Variable Weights - Entropy Method
In horse-racing, using fundamental handicapping, we try to derive predictor variables from mining past-performance data. As ever, our starting-point is to ask Bill Benter's fundamental question of handicapping:
What additional variables (if any) explain a significant proportion of the variance in results to date that is not already accounted for by the public odds (Wisdom of Crowds)?
Assuming that we have already identified a number of such variables that appear to influence the outcome of races, how do we weight those variables? Do we weight them separately for different codes (Flat, Jumps), different types (Maiden, Handicap), or different distances (Sprints, Routes) of races?

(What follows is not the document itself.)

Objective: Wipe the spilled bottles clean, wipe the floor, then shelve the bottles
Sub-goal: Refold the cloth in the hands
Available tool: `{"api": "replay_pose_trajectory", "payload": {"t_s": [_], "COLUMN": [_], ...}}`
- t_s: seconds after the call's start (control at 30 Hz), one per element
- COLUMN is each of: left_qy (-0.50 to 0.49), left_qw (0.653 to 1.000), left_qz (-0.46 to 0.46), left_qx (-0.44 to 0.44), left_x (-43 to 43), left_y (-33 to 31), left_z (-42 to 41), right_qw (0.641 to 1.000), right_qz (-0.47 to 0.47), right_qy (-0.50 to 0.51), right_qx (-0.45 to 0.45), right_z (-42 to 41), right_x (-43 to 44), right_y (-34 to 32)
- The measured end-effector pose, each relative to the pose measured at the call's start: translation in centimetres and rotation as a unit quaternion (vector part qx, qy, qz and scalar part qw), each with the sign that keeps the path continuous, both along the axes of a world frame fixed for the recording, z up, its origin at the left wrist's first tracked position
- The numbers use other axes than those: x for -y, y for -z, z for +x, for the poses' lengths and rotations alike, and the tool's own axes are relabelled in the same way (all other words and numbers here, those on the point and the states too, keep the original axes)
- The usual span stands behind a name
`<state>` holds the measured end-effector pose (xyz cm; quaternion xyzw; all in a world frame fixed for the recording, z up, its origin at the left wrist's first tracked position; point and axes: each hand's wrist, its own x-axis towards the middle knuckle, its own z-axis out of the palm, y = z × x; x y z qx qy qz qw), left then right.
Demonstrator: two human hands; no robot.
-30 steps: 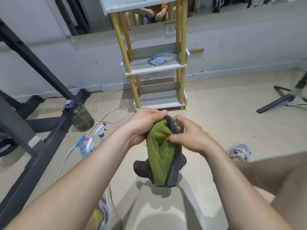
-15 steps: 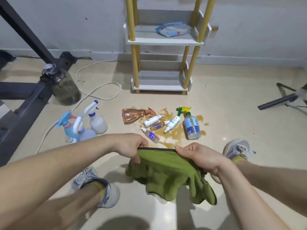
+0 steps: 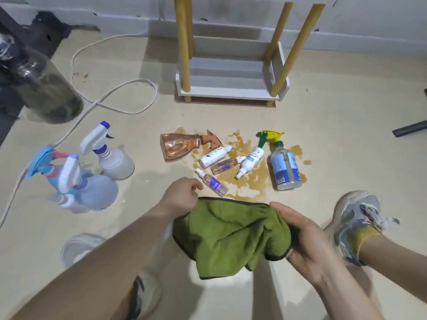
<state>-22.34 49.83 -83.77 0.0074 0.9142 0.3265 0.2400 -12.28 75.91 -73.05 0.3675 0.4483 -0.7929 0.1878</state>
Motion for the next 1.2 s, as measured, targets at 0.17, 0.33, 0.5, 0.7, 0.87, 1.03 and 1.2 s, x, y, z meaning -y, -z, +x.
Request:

Obviously, we could use some form of Regression Analysis to derive the necessary weights but, perhaps, a simpler option presents itself! In the Multiple Criteria Decision Analysis process TOPSIS, the Entropy Weight method is used to objectively derive criteria (variables) weights based on the dispersion of scores across the alternatives being analysed. Translating into a handicapping scenario, the underlying assumption of this method is that the greater the difference in scores for contestants across multiple criteria, the greater the difference in predicted outcome for some future event! In other words, we are operationalizing the belief that it is the differences between horses on some key variables and not their similarities (or the differences between race codes, types, distances, and so on) that best determines the winner. Also, all races generate their own unique set of weights and there can be a mixture of positive (1,3,4,5,6) and negative (2,7) weights.
This method has some limitations (particularly relating to scores of zero and entropy values close to one). A number of solutions have been recommended to resolve these issues and the following approach shows promise - New Entropy Weight-Based TOPSIS for Evaluation of Multi-objective Job-Shop Scheduling Solutions.